Workloads are getting slower as they actively compete for physical CPU usage. A useful indicator is the steal time as reported inside the workload, which is a percentage of time the operating system in the workload is waiting for actual physical CPU core availability to run instructions.

To verify the steal time in the Linux-based workload, use the top command:

top -bn1 | head | grep st$ | awk -F ',' '{print $NF}'

Generally, steal times of >10 for 20-30 minutes are considered alarming.


Operating system on the compute node starts to aggressively use physical swap space, which significantly slows the workloads down. Sometimes, when the swap is also exhausted, the operating system of a compute node can outright OOM kill most offending processes, which can cause major disruptions to workloads or a compute node itself.


While it may seem like a good idea to make the most of available resources, oversubscribing RAM can lead to various issues and is generally not recommended due to potential performance degradation, reduced stability, and security risks for the workloads.

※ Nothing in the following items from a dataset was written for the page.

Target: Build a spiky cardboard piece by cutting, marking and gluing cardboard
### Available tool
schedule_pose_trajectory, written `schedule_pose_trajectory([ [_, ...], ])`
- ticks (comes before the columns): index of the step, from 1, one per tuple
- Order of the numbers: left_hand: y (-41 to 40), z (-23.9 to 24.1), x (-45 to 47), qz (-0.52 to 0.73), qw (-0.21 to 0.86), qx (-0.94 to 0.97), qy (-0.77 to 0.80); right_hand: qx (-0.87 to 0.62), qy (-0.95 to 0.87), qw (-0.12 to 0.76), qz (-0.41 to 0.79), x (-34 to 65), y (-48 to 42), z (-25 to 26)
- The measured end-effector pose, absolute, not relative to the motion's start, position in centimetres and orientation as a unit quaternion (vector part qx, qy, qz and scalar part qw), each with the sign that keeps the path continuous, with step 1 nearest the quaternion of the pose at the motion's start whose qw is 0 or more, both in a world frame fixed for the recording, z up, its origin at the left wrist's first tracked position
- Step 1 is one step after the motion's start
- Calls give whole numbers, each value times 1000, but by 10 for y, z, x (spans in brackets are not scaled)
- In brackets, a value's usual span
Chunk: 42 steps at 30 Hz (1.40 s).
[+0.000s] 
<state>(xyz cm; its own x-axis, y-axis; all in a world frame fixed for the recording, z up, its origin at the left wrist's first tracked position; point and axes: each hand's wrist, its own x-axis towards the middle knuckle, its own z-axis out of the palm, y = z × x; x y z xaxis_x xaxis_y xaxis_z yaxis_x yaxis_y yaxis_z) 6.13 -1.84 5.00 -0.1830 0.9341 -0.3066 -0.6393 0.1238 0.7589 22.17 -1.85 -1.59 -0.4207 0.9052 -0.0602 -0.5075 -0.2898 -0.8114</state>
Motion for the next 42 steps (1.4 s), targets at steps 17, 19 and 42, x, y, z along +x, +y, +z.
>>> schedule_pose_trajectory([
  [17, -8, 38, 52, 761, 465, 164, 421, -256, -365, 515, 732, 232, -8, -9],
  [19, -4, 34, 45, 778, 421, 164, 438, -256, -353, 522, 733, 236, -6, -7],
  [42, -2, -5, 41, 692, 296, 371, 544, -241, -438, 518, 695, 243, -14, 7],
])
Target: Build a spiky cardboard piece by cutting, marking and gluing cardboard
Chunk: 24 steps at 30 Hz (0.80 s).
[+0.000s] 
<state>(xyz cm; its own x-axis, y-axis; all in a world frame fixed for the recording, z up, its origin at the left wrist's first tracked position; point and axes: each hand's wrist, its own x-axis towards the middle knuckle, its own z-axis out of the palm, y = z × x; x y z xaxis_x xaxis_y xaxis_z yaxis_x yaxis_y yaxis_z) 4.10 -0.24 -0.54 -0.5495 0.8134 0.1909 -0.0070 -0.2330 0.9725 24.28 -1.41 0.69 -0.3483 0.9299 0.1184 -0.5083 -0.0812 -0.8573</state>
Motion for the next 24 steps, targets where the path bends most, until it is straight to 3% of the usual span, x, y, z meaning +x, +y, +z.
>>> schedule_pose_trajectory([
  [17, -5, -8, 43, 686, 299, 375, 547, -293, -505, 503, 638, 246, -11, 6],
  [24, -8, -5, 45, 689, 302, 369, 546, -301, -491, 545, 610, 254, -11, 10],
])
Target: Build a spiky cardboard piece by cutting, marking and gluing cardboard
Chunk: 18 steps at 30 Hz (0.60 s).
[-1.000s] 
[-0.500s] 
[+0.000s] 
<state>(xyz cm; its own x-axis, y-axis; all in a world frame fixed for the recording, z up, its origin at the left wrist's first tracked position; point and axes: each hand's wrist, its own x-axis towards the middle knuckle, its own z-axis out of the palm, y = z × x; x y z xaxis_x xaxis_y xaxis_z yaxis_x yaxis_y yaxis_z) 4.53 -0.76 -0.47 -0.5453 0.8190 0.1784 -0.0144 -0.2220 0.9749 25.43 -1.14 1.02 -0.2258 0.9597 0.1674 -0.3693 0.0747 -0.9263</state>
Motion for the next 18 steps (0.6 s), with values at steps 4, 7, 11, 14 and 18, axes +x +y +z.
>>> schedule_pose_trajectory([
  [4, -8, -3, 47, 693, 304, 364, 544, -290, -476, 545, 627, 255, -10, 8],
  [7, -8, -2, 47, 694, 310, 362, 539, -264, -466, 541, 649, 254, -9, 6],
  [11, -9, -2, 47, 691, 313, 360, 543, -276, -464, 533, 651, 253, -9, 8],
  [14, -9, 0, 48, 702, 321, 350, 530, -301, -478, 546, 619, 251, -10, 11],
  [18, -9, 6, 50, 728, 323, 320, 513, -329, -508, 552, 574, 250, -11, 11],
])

Mirantis strongly advises against oversubscribing RAM, by any amount.

Disk space

Depends on the physical layout of storage. Virtual root and ephemeral storage devices that are hosted on a compute node itself are put in the read-only mode negatively affecting workloads. Additionally, the file system used by the operating system on a compute node may become read-only too blocking the compute node operability.

There are workload types that are not suitable for running in an oversubscribed environment, especially those with high performance, latency-sensitive, or real-time requirements. Such workloads are better suited for compute nodes with dedicated CPUs, ensuring that only processes of a single instance run on each CPU core.